Here's a Thought

Nonfaktor·12/11/2015, 12:40:47 AM·1 votes·816 views

How about instead of perma banning everyone in the order of 10 chat restriction, 25 chat restriction, 2 week ban, perma ban

You go

10 chat restriction, 25 chat restriction, 2 week ban, 3 month ban, 6 month ban 9 month ban, 1 year ban, etc.

Why would riot do this you might ask?

They downgrade people's punishment after 3 months for people who are "toxic" (Notice the parenthesis) for good behavior. The latter would still give people time to reform, and would accomplish the task of taking the most toxic people out of the game. Of course Riot could still escalate to perma ban for death threats, homophobia (the ones that really deserve perma ban status)

Before you just spam down votes please consider this.
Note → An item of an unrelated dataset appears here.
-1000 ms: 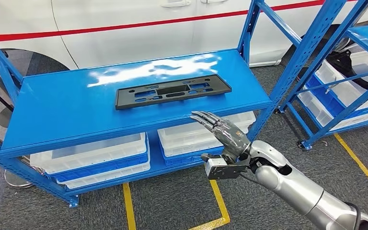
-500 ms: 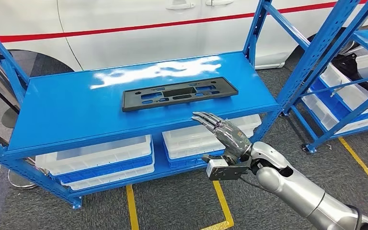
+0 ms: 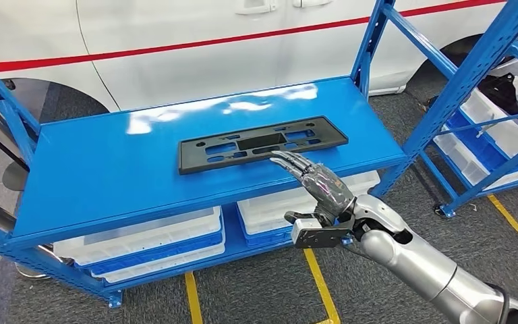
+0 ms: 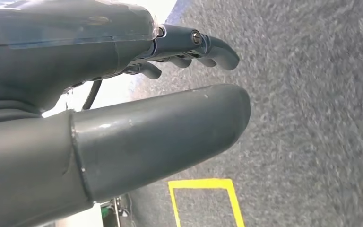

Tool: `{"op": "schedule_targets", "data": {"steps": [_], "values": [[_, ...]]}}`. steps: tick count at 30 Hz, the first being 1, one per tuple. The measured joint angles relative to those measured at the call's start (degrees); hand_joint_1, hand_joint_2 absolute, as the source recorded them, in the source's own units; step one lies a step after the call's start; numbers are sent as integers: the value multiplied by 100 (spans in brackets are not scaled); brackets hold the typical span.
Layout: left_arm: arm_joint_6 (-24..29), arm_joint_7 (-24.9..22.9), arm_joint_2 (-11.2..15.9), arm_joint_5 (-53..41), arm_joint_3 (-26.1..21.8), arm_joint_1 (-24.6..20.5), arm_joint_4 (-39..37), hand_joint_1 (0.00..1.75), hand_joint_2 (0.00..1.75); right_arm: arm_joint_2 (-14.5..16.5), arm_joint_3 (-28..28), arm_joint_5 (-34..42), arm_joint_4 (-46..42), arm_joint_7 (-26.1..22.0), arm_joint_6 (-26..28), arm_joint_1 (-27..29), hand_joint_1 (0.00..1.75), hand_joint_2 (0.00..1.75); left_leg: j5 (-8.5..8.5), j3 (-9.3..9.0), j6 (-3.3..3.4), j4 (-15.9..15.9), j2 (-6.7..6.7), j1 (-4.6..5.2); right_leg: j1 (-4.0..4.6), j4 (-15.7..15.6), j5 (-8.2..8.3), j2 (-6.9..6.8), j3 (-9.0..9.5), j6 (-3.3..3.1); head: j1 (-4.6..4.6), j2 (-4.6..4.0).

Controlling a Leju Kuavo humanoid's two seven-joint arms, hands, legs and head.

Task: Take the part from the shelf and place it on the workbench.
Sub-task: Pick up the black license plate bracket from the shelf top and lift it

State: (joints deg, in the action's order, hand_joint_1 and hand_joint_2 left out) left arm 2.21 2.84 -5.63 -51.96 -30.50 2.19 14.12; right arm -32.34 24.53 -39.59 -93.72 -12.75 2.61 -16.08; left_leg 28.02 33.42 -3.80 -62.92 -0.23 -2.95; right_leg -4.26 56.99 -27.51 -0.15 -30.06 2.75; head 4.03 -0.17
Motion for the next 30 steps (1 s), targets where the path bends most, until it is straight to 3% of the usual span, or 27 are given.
{"op": "schedule_targets", "data": {"steps": [1,2,4,5,7,9,11,12,14,16,17,18,23,27,30], "values": [[-2,3,-9,-1,-2,2,-2,0,0,3,-5,20,-3,-1,-1,7,0,0,-47,-21,1,143,-10,-11,-8,65,-47,10,-16,70,-19,0],[-4,5,-17,-2,-3,3,-3,0,0,6,-15,38,-5,-2,-2,15,0,0,-5,-9,44,170,-25,-7,1,114,-76,19,-44,123,-33,0],[-3,10,-11,-4,-7,-14,-1,0,0,9,-46,56,-10,-2,-2,30,0,0,84,21,219,140,-50,2,12,138,-78,24,-85,178,-41,0],[-1,10,-6,-4,-9,-16,3,0,0,9,-62,61,-10,0,-3,31,0,0,93,30,276,120,-55,8,5,159,-95,18,-92,189,-33,0],[-7,25,-1,-4,-13,-22,9,0,0,11,-85,72,-13,0,-3,31,0,0,112,-4,341,119,-57,39,10,486,-256,3,-242,167,-23,0],[-26,62,1,-1,-20,-24,11,0,0,13,-96,85,-16,0,-3,34,0,0,128,-50,372,145,-58,97,85,1252,-541,-8,-660,86,-18,0],[-40,91,1,3,-30,-28,11,0,0,13,-97,101,-16,1,-4,43,0,0,157,-105,417,164,-66,190,210,1871,-621,-6,-1087,-42,-18,0],[-42,95,1,3,-35,-34,11,0,0,13,-97,108,-17,1,-5,47,0,0,180,-145,453,171,-74,250,287,1903,-501,0,-1177,-140,-18,0],[-42,101,0,4,-43,-45,11,0,0,13,-99,116,-17,1,-5,48,0,0,233,-251,538,192,-90,371,464,1397,-28,27,-1071,-413,-19,0],[-53,104,-31,10,-48,-51,10,0,0,11,-107,120,-23,1,-5,44,0,0,269,-321,591,237,-104,442,599,835,282,51,-869,-723,-46,0],[-62,107,-42,14,-50,-54,11,0,0,7,-113,120,-29,0,-4,38,0,0,273,-332,596,254,-108,443,639,666,328,53,-801,-821,-57,0],[-71,112,-50,23,-54,-58,11,0,0,4,-118,121,-34,1,-4,29,0,0,272,-330,591,268,-107,430,654,584,316,45,-756,-861,-67,0],[-115,138,-38,46,-63,-73,13,0,0,2,-122,119,-39,1,-15,12,0,0,279,-327,588,279,-86,401,653,419,241,30,-670,-714,-59,0],[-134,161,-28,52,-89,-72,13,0,0,7,-121,121,-39,3,-24,12,0,0,303,-327,608,280,-86,413,625,385,194,24,-643,-534,-61,0],[-143,167,-10,51,-120,-72,13,0,0,8,-121,121,-39,3,-27,13,0,0,313,-324,626,280,-84,416,617,380,185,22,-629,-447,-61,0]]}}
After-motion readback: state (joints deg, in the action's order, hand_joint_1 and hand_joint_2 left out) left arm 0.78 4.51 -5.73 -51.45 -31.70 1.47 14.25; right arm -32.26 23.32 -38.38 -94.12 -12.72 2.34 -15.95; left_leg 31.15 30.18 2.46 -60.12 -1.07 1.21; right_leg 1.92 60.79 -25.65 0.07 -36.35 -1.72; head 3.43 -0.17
They already offer downgraded punishment status after 3 months for people why should perma banned people be treated differently.

The thing is, sometimes some of the people who are the most toxic need more time to reform. They could be kids in terrible home environments who might have league of legends to help them get through their nights and look forward too during their days. They invest a lot of time and maybe even sometimes some of their hard earned and very little money. These types of kids deserve more time to learn and maybe more patience. I am 30 years old and I had a troubled child hood and gaming got me through the tougher times when I was growing up. Without it I probably would have gotten more involved with drugs, and other nefarious activities. Who knows how perma banning something they have invested time and emotions into will affect them in the long term. I know you cannot find out who is just a spoiled brat and someone who really has a shit life and takes some frustration out in a stressful situation, but the point is in a game where so much is invested only the most heinous of crimes should result in a perma ban.

The system is working, but how about give people benefit of the doubt and do the second option for punishing people.

FYI: I am not currently banned and in no threat of being so. I am just reading these forums and seeing a lot of younger people who have been for various reasons.

Thanks for listening.

21 Comments

PIMPSMOOTH12/11/2015, 1:32:14 AM6 votes

What Riot is after is maturity. Forget hope.

This proposed idea does absolutely nothing to curb/reform poor behavior, all it does is extend the duration and amount of times a player can be toxic and get away with it without putting their account in jeopardy - and it isn't needed.

The current system is too lenient as it is.

SmokedAlmonds12/11/2015, 1:43:30 AM4 votes

After someone fails to change after 3 punishments there just is no more faith that you ever will. Sure some small portion of players might reform with more chances, but those chances have a high cost to the community.

PIMPSMOOTH12/11/2015, 12:43:34 AM3 votes

It's a 4 strike system, now you want 7?

[zombie-brand-facepalm]

disregardable12/11/2015, 12:45:37 AM2 votes

Only 0.2% of the population gets a 2 week ban. If anything, I think a lot of people believe they are way too lenient on what counts as toxic enough to receive a punishment. The point of the bans is to remove people ruining the games from the community. I don't really see the harm in limiting the ban time to one year instead of permanent, but I don't think less than that would accomplish the goal of the system.

TrulyBland12/11/2015, 2:26:21 AM2 votes

The whole reason they went with this system now is that one single timed ban is enough to determine for the majority of offenders whether they'll reform. The majority of players that received more than one 14-day ban (under every system so far) eventually received a permaban. Yes, maybe there are a few players that, given enough time, would reform. But in the meantime all the other players that will ultimately still end up permabanned continue to ruin games...

So there are two options: Either make sure the vast majority of players suffers from less ruined games, or be forgiving towards a tiny minority of players. And now consider the fact that the vast majority of players are basically innocent bystanders to this choice; whereas the tiny minority of players determined their own fate via their actions.